Task to carry out
What lines in the entries hold the string "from"? List them.

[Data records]

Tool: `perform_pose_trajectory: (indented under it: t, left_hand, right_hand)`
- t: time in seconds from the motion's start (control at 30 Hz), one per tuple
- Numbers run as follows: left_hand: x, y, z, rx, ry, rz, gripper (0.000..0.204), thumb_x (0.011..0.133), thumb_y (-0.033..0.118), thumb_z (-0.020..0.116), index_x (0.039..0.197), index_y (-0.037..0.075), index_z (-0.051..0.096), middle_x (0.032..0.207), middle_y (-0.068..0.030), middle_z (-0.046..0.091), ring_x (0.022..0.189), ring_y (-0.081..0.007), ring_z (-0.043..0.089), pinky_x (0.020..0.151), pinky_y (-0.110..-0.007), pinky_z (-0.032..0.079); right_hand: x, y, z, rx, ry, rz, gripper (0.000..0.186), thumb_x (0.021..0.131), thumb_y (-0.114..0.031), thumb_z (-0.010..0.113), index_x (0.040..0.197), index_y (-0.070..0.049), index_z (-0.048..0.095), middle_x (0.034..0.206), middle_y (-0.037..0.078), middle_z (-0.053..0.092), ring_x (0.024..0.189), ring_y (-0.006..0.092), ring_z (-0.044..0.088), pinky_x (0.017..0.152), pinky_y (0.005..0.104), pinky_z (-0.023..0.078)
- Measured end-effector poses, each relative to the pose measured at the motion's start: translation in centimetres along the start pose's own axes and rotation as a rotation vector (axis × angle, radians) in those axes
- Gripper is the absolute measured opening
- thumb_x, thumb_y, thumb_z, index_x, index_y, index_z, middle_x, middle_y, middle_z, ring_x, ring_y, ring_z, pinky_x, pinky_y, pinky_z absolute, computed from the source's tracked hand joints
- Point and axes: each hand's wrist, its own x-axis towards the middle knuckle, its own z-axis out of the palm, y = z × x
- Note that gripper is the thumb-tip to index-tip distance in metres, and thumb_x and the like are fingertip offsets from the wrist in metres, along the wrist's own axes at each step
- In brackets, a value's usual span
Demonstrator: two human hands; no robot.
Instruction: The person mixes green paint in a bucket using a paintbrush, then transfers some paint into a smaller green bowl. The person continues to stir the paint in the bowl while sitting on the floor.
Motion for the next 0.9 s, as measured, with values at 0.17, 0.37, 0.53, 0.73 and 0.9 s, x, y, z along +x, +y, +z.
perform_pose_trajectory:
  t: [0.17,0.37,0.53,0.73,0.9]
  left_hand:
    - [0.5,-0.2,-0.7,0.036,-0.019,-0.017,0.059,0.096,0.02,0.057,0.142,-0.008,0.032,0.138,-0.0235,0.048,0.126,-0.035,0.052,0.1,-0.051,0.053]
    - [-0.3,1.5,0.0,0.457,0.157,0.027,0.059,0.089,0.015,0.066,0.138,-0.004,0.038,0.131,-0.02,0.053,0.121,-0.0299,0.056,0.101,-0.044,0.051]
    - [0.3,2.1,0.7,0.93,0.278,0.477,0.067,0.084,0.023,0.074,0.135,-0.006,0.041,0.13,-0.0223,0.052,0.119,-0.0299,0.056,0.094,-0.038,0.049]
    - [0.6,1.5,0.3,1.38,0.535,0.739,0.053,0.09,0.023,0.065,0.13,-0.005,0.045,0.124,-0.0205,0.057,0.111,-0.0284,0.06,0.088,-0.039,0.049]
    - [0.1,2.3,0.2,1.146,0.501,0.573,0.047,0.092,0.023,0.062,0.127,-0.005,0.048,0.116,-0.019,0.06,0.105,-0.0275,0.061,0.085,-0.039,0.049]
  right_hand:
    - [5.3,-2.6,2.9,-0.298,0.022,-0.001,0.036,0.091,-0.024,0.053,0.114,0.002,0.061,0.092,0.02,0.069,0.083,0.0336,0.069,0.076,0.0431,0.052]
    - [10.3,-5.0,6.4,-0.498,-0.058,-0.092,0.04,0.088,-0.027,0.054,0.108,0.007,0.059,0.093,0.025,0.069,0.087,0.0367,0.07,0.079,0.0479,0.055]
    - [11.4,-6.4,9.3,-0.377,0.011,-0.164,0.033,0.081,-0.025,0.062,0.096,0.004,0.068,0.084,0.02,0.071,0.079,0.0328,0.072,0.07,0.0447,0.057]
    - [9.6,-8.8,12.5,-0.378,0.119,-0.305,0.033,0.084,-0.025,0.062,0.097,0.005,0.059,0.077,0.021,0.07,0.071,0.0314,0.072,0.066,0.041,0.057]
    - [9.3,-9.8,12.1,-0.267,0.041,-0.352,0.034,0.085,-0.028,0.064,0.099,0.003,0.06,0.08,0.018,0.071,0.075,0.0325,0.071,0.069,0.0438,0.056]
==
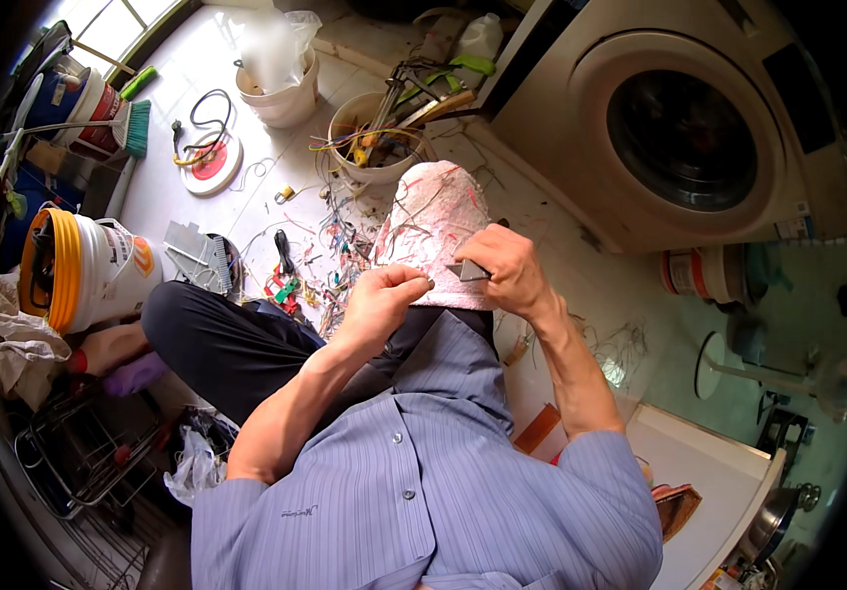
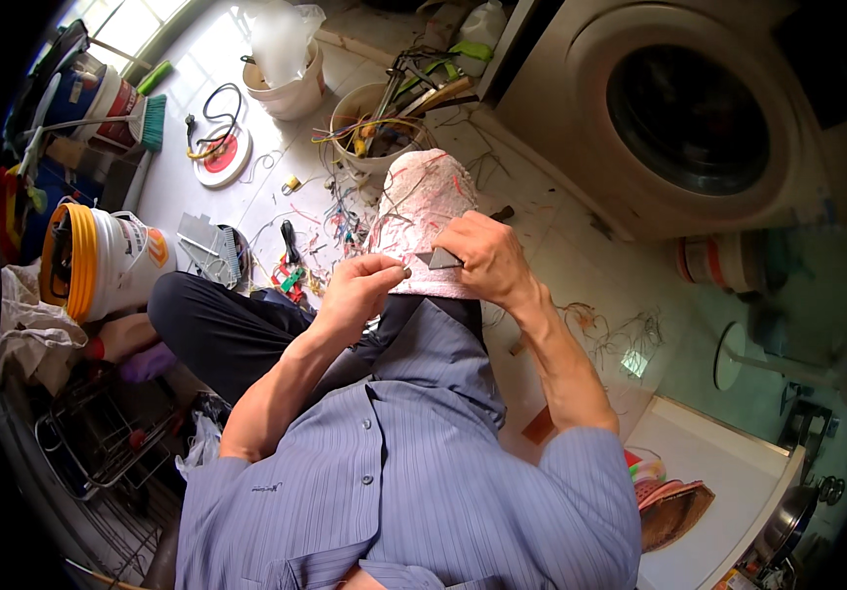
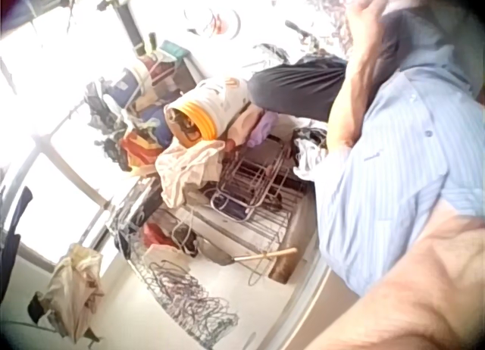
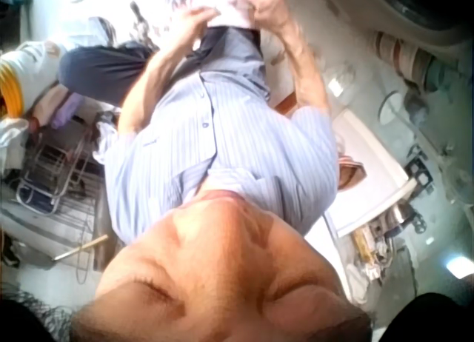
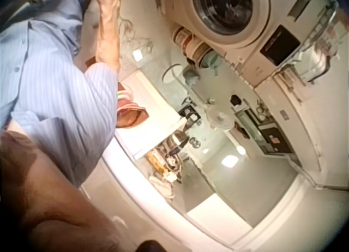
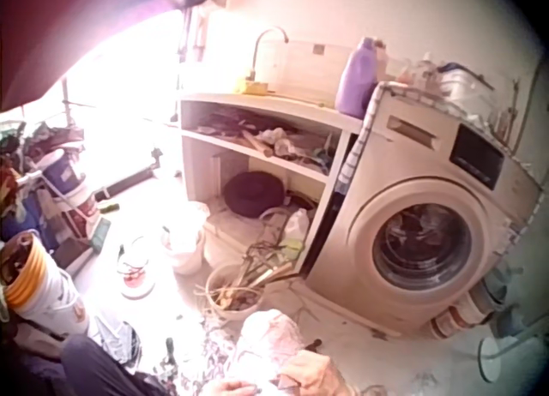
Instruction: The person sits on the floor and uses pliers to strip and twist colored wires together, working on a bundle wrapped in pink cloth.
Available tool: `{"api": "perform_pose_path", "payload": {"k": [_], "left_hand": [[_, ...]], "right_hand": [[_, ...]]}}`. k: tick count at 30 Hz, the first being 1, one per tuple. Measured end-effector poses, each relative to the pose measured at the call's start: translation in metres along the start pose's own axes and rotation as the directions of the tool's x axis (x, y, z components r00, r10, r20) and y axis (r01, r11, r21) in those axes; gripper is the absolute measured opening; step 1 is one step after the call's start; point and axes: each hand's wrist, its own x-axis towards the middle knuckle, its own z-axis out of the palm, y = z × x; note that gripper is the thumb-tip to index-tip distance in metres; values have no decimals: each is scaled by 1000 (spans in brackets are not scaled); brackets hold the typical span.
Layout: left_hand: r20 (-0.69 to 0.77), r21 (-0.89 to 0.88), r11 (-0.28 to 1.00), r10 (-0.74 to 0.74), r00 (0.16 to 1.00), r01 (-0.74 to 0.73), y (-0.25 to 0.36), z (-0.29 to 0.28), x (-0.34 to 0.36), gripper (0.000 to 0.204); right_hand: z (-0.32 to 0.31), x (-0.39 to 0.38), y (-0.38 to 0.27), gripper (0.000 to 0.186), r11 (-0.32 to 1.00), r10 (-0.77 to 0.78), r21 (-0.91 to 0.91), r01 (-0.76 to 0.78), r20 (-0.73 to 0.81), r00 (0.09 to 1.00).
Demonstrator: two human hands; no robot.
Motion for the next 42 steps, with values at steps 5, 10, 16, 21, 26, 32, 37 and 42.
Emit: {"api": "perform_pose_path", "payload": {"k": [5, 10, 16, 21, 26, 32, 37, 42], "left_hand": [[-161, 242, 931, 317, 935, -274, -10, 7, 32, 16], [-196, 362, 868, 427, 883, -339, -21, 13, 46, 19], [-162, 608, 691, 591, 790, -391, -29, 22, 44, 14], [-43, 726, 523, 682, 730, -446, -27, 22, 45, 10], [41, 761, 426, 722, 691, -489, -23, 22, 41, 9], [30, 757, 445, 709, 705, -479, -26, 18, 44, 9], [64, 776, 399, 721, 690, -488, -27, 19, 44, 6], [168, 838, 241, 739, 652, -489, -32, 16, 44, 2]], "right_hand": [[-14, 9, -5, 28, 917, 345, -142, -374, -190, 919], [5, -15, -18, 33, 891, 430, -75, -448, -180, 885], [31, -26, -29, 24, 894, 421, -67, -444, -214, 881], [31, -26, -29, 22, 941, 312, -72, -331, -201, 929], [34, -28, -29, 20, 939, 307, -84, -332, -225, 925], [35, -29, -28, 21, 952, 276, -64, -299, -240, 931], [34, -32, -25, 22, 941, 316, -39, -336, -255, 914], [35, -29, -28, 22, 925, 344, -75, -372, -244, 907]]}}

Exercise result
- t: time in seconds from the motion's start (control at 30 Hz), one per tuple
- thumb_x, thumb_y, thumb_z, index_x, index_y, index_z, middle_x, middle_y, middle_z, ring_x, ring_y, ring_z, pinky_x, pinky_y, pinky_z absolute, computed from the source's tracked hand joints
- Note that gripper is the thumb-tip to index-tip distance in metres, and thumb_x and the like are fingertip offsets from the wrist in metres, along the wrist's own axes at each step

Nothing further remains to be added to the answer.